## DATASET CONTENT
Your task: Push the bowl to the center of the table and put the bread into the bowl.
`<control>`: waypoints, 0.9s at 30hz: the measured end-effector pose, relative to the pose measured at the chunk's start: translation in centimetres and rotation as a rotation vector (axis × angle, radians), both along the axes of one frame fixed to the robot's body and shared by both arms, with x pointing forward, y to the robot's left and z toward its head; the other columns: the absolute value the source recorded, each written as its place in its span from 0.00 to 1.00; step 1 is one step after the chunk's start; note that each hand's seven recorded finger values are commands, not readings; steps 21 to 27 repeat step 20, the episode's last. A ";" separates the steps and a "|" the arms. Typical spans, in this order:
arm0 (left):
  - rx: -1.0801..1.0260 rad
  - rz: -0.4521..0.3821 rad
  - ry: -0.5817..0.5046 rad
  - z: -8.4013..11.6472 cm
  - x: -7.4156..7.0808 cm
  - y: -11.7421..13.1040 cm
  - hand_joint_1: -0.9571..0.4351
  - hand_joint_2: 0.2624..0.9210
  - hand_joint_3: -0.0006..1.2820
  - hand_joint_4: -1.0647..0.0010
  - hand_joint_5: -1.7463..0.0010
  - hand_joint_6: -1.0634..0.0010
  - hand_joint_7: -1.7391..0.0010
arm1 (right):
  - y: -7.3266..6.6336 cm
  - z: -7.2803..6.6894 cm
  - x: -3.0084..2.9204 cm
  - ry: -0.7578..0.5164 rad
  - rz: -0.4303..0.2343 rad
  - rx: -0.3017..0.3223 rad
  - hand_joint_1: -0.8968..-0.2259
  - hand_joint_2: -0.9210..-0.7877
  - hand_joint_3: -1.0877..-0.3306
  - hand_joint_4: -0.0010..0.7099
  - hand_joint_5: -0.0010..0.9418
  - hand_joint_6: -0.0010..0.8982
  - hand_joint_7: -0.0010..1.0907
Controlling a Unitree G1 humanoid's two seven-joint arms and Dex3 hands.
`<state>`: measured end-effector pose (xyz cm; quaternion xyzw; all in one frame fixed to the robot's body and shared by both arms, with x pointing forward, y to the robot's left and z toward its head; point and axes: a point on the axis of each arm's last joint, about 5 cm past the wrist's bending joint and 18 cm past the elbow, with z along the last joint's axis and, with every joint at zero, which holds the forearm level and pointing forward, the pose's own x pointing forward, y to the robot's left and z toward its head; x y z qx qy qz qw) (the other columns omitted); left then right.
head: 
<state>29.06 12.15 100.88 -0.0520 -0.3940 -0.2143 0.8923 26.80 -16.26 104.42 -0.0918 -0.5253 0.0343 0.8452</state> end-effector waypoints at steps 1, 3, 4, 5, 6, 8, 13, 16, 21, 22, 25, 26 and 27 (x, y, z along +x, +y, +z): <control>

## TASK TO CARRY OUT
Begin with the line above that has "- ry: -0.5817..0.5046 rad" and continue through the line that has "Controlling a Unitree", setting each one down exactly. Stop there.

## SOLVED EXERCISE
  - ry: -0.5817..0.5046 rad
  - z: -8.4013..11.6472 cm
  - x: -7.4156..7.0808 cm
  - y: -11.7421..13.1040 cm
  - hand_joint_1: -0.9571..0.4351
  - hand_joint_2: 0.2624..0.9210
  - hand_joint_3: -0.0006..1.2820
  - hand_joint_4: -1.0647..0.0010
  - hand_joint_5: -1.7463..0.0010
  - hand_joint_6: -1.0634..0.0010
  - hand_joint_7: -1.7391..0.0010
arm1 (right):
  - y: -7.3266..6.6336 cm
  - z: -7.2803..6.6894 cm
  - x: -3.0084..2.9204 cm
  - ry: -0.7578..0.5164 rad
  - rz: -0.4303..0.2343 rad
  - rx: -0.3017..0.3223 rad
  - hand_joint_1: -0.8968..-0.2259
  - hand_joint_2: -0.9210..-0.7877
  - hand_joint_3: -1.0877..-0.3306
  - hand_joint_4: -0.0010..0.7099
  - hand_joint_5: -0.0010..0.9418
  - hand_joint_6: -0.0010..0.8982
  - hand_joint_7: -0.0010..1.0907
Controlling a Unitree G1 humanoid's two seven-joint arms and Dex3 hands.

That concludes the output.